Wer die Rekordsumme nun bezahlen muss und dafür ein von Vielen in Anlehnung an das wohl bekannteste Da Vinci-Bild als «männliche Mona Lisa» gefeiertes Werk bekommt, gibt das Auktionshaus zunächst nicht bekannt. Das Gebot wurde per Telefon dem Christie's-Spezialisten Alex Rotter überbracht, daraufhin gab ein anderer Telefonbieter, der lange mitgehalten hatte, auf. Den bisherigen Rekord für das teuerste bei einer Auktion versteigerte Werk hatte das Gemälde «Les femmes d'Alger» von Pablo Picasso gehalten, das 2015 für rund 180 Millionen Dollar versteigert worden war.

«Salvator Mundi» übt eine spezielle Anziehungskraft aus. Laut Christie's ist es das letzte bekannte Gemälde von Da Vinci in Privatbesitz, insgesamt sind von dem italienischen Künstler überhaupt nur weniger als 20 Gemälde bekannt. Vor der Versteigerung hatte Christie's das um 1500 entstandene Porträt von Jesus Christus in Öl auf Walnussholz in Hongkong, London, San Francisco und der New Yorker Filiale nahe dem Rockefeller Center gezeigt. Fast 30.000 Menschen kamen, um es anzuschauen, darunter Stars wie Leonardo DiCaprio, Alex Rodriguez, Patti Smith und Jennifer Lopez. Einen größeren Andrang hat Christie's noch nie für ein einzelnes Werk verbucht. Erstmals hatte das Auktionshaus auch eine eigene PR-Agentur für ein einzelnes Werk engagiert.

Die Versteigerung war mit großer Spannung erwartet worden - aber von Kunstexperten hatte es im Vorfeld auch reichlich Kritik gehagelt. Viele bezweifeln, dass Da Vinci das Werk wirklich alleine erstellt hat und nicht noch Kollegen aus seiner Werkstatt daran beteiligt waren. Zudem bereiten Herkunft und Zustand Sorgen: Christie's betont, das Gemälde habe einst drei englischen Königen gehört, aber dann galt es auch lange als zerstört oder verschollen. 2005 wurde es bei einem kleinen US-Auktionshaus verkauft, gesäubert und restauriert - zu sehr, wie viele Kunstexperten meinen. Der Zustand des Werkes sei schlecht. Zuletzt gehörte es dem russischen Milliardär Dmitri Rybolowlew, der sich deswegen aber auch gerade mit seinen Kunsthändlern per Anwalt zofft.

Eigentlich alles schlechte Voraussetzungen für eine erfolgreiche Auktion. Christie's hatte den Preis im Voraus dann auch auf nur rund 100 Millionen Dollar geschätzt - und einen gewagten Schachzug betrieben: Das Auktionshaus platzierte das 500 Jahre alte Werk in der Versteigerung für Nachkriegs- und zeitgenössische Kunst im Rahmen der alljährlichen Herbstauktionen, die traditionell am meisten Umsatz macht, denn alte Meister gelten unter Sammlern weitgehend als out. Preistreiberei, kritisierten viele Kunstexperten, aber Christie's lacht nach dem Rekord nun zuletzt. «Das war ein epischer Triumph von Marketing und Sehnsucht über Expertenwissen und Realität», sagte der Kunstberater Todd Levin der «New York Times».

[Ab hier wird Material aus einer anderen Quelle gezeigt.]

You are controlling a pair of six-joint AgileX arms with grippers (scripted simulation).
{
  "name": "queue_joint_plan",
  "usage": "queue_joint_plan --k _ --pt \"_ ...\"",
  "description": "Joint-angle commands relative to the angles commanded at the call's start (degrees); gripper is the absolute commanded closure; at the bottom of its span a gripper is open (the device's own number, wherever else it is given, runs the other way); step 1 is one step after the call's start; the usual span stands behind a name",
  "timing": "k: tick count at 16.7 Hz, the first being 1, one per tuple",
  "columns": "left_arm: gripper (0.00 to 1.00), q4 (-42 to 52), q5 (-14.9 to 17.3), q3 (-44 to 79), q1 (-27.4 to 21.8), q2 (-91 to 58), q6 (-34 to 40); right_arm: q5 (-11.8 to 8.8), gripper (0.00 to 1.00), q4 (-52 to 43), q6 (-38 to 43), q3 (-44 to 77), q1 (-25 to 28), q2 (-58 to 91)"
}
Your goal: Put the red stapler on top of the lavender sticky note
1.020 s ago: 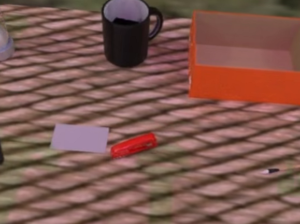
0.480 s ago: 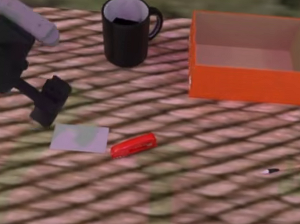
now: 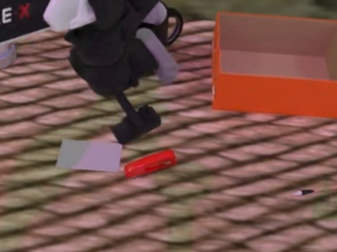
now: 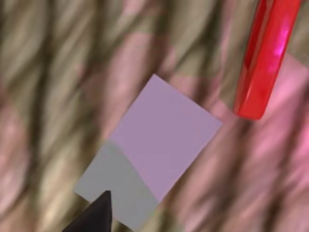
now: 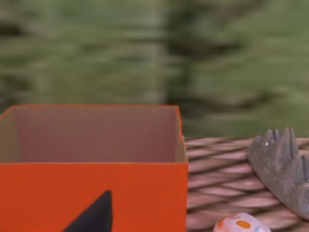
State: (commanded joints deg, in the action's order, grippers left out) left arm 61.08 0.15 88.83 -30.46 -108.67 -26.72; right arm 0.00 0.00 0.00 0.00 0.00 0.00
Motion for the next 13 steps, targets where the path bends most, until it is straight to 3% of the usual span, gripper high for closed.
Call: queue_joint_plan --k 6,13 --pt "0.0 7.9 -0.13 14.22 -4.4 -15.13 -3.88 0.0 0.0 0.0 0.0 0.0 0.0 0.0" --pt "0.0 7.91 -0.15 14.52 -4.32 -15.55 -4.01 0.0 0.0 0.0 0.0 0.0 0.0 0.0"
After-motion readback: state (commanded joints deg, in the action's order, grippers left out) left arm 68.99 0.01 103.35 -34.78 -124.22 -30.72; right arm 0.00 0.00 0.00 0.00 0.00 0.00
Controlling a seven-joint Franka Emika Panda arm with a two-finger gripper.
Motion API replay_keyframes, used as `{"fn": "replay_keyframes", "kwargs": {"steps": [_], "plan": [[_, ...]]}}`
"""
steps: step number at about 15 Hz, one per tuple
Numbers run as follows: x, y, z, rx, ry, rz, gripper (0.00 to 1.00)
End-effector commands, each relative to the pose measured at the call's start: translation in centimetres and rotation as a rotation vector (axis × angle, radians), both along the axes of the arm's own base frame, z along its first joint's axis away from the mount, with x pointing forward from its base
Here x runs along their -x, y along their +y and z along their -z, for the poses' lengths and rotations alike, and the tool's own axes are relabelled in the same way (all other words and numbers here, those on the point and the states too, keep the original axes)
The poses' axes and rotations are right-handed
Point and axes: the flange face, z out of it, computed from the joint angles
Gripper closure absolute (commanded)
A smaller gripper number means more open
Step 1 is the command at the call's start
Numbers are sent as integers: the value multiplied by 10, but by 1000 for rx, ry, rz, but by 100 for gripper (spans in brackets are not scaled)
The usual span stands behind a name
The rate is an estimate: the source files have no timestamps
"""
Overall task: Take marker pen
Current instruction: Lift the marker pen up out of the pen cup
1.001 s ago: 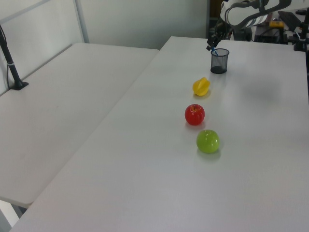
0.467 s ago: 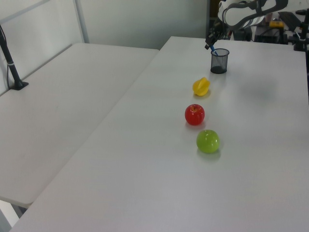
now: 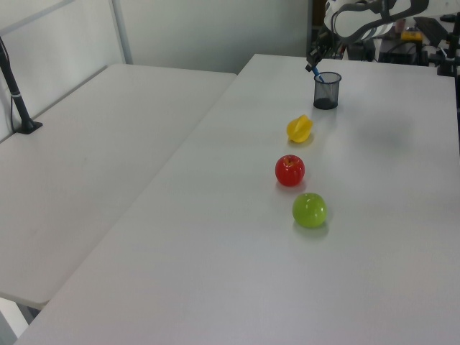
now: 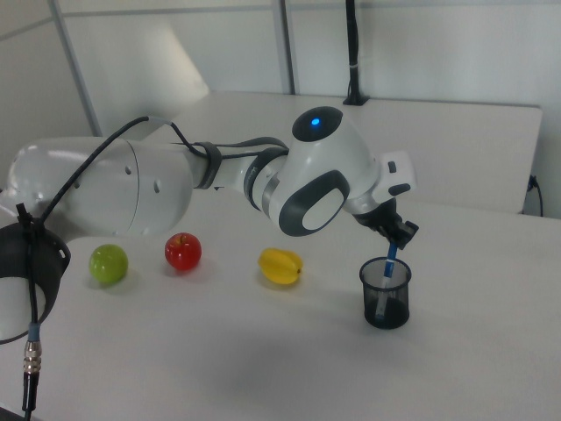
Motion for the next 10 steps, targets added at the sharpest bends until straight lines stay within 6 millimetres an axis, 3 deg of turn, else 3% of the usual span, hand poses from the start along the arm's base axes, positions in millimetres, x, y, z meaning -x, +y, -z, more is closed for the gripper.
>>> {"fn": "replay_keyframes", "kwargs": {"steps": [1, 7, 10], "plan": [[-1, 0, -5, 13, -13, -19, 96], [8, -9, -39, 15, -49, 0, 98], [13, -6, -67, 23, -82, 3, 98]]}}
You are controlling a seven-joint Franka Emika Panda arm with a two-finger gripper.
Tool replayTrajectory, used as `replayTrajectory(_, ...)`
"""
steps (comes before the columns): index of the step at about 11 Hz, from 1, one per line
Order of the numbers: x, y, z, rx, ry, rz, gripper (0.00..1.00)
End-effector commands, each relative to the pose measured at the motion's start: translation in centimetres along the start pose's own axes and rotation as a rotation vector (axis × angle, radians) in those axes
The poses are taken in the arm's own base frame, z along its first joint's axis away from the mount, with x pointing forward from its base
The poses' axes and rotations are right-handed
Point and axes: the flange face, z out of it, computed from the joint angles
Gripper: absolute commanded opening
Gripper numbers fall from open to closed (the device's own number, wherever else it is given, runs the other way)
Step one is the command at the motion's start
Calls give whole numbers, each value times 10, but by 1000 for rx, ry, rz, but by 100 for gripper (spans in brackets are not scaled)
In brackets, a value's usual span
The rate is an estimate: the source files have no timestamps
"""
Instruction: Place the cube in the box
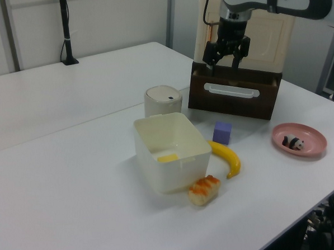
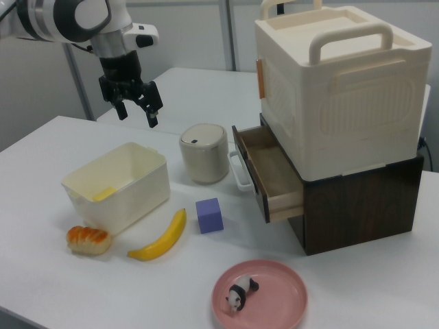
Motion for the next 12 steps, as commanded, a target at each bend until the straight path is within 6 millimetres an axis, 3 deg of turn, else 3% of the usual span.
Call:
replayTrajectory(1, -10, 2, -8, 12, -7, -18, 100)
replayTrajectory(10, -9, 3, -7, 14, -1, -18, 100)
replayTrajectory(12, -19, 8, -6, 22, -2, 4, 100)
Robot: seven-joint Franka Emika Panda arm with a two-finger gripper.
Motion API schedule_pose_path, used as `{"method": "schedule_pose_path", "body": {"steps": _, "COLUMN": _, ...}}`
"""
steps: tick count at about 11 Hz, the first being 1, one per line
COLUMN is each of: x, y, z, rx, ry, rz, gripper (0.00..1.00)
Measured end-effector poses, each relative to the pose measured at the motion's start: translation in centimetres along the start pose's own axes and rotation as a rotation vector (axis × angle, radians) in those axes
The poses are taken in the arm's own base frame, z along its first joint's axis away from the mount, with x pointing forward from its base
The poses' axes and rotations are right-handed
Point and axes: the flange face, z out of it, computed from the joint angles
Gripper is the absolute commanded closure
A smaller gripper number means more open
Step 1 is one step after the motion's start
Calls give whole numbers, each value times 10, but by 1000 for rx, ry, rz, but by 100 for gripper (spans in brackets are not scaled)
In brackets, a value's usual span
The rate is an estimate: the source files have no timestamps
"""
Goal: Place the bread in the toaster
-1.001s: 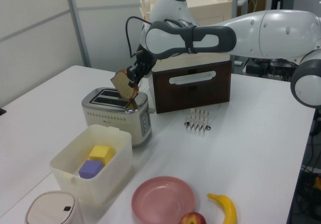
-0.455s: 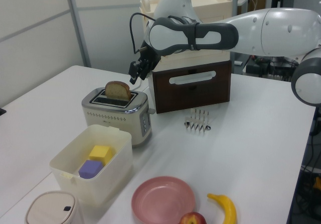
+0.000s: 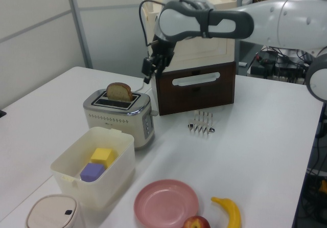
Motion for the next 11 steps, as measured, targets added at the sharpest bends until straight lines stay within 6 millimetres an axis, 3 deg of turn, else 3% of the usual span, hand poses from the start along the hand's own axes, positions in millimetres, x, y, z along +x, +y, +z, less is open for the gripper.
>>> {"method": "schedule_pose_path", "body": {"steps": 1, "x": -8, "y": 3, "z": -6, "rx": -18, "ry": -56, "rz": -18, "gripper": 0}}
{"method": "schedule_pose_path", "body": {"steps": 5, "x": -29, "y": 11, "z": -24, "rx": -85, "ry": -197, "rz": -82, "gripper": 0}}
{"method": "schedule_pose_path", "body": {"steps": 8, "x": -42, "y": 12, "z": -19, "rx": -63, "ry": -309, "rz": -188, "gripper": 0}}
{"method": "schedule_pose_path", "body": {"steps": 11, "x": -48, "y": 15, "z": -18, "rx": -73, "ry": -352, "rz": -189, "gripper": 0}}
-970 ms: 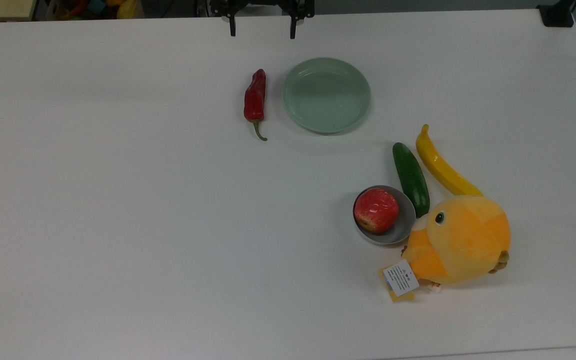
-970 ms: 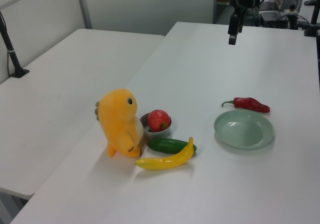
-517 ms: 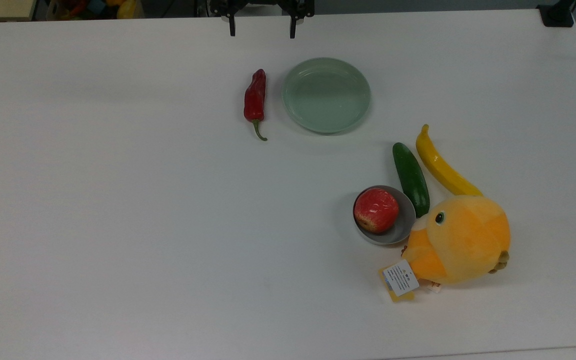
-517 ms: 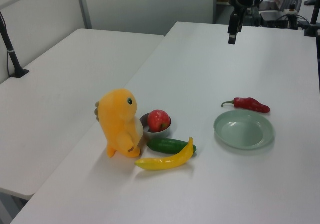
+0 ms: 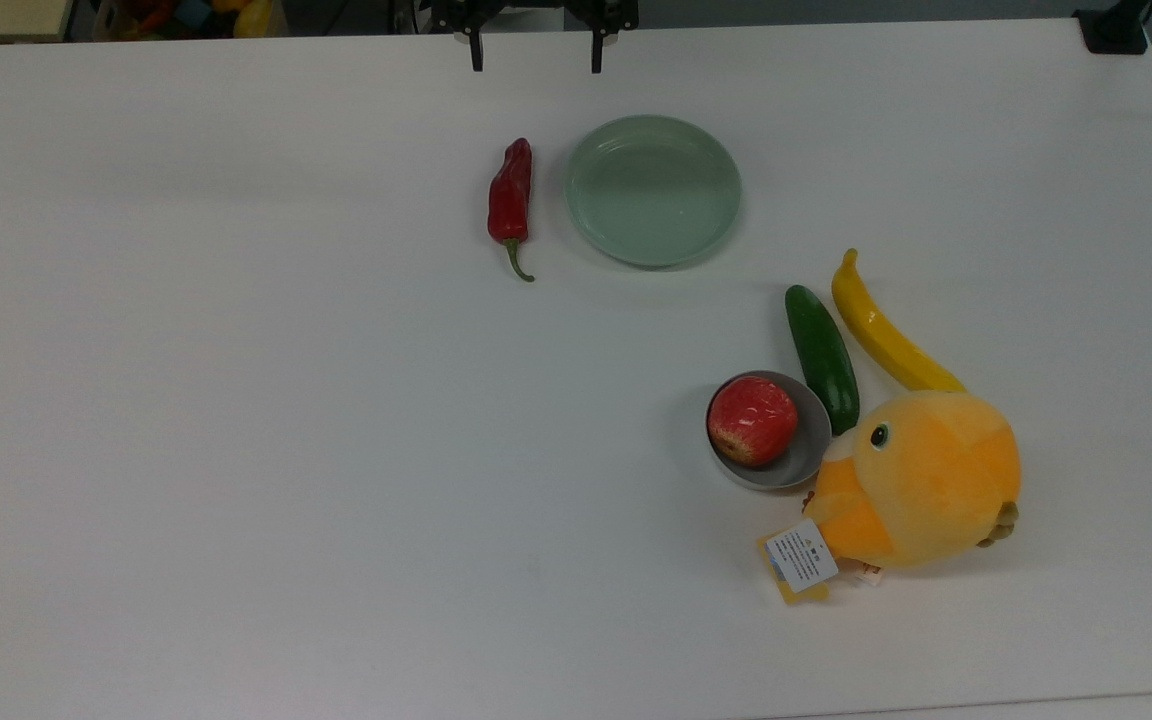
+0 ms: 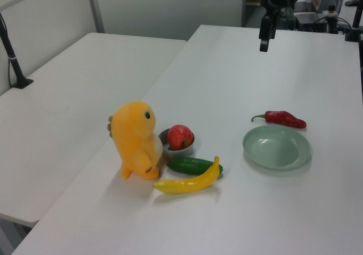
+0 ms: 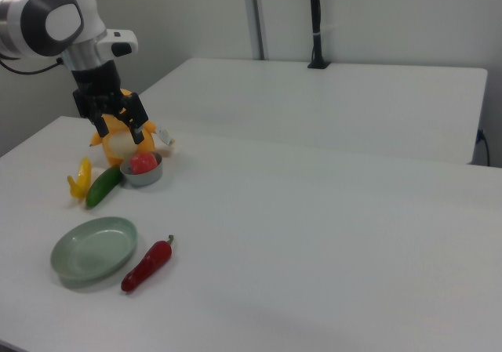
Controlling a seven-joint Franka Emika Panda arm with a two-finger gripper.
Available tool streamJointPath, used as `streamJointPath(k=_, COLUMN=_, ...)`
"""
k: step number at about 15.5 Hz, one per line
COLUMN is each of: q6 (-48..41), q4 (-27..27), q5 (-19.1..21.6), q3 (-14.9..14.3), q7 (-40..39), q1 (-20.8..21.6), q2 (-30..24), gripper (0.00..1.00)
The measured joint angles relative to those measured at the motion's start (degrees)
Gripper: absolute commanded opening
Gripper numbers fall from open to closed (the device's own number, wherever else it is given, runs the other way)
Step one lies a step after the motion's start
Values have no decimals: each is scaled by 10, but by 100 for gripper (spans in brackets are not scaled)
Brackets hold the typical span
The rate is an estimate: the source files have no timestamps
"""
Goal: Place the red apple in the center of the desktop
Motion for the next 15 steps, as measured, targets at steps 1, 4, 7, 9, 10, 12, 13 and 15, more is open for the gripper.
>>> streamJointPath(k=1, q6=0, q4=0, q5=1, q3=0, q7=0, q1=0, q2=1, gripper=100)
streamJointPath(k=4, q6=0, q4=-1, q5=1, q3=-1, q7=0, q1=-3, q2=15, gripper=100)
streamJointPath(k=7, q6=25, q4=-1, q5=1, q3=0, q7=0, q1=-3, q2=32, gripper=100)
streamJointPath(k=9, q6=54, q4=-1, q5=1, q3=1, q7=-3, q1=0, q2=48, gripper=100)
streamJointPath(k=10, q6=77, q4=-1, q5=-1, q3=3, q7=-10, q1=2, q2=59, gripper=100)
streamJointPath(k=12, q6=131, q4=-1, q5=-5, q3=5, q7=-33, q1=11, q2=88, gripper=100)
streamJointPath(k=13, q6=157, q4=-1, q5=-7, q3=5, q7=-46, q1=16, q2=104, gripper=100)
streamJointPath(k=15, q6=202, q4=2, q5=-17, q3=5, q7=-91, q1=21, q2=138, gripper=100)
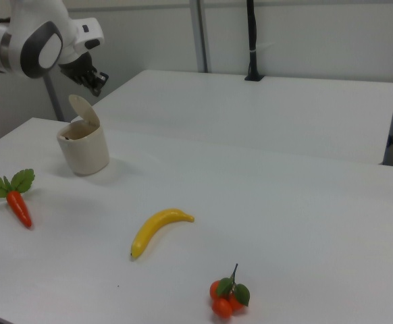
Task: Close garbage bin
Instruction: 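Move the gripper over the cream bin toward its raised lid, then push the raised lid down with the gripper until it shuts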
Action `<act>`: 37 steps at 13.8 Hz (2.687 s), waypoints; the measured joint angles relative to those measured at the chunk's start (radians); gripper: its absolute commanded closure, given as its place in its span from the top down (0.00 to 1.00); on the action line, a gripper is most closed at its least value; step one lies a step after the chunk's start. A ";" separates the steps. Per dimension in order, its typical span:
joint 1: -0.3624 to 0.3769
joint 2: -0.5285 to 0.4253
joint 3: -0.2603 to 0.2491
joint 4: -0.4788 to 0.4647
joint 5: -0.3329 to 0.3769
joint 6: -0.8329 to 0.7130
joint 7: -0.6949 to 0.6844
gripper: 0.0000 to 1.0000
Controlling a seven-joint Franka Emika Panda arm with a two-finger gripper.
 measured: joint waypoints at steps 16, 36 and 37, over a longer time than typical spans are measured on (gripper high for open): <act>0.200 0.425 0.001 0.204 -0.037 0.607 0.138 0.03; 0.199 0.379 0.023 0.167 -0.037 0.361 0.138 0.03; 0.199 0.378 0.024 0.164 -0.037 0.337 0.138 0.03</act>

Wer das Bild gekauft haben könnte? «Die Anziehungskraft geht vor allem von der unbeschreiblichen Verbindung des Werkes zu Geschichte und Nachwelt aus», hatte Kunstexperte Marion Maneker im Vorfeld der Deutschen Presse-Agentur gesagt. Das Bild könne beispielsweise von jemandem erworben werden, der ein eigenes Museum aufmachen wolle und ein zentrales Werk als Publikumsmagneten suche. Eines sei aber sicher, sagte der New Yorker Kunsthändler Lawrence Luhring der «New York Times»: «Es gibt einfach zu viel Geld auf der Welt. Das ist verrückt. Ich bin fassungslos.»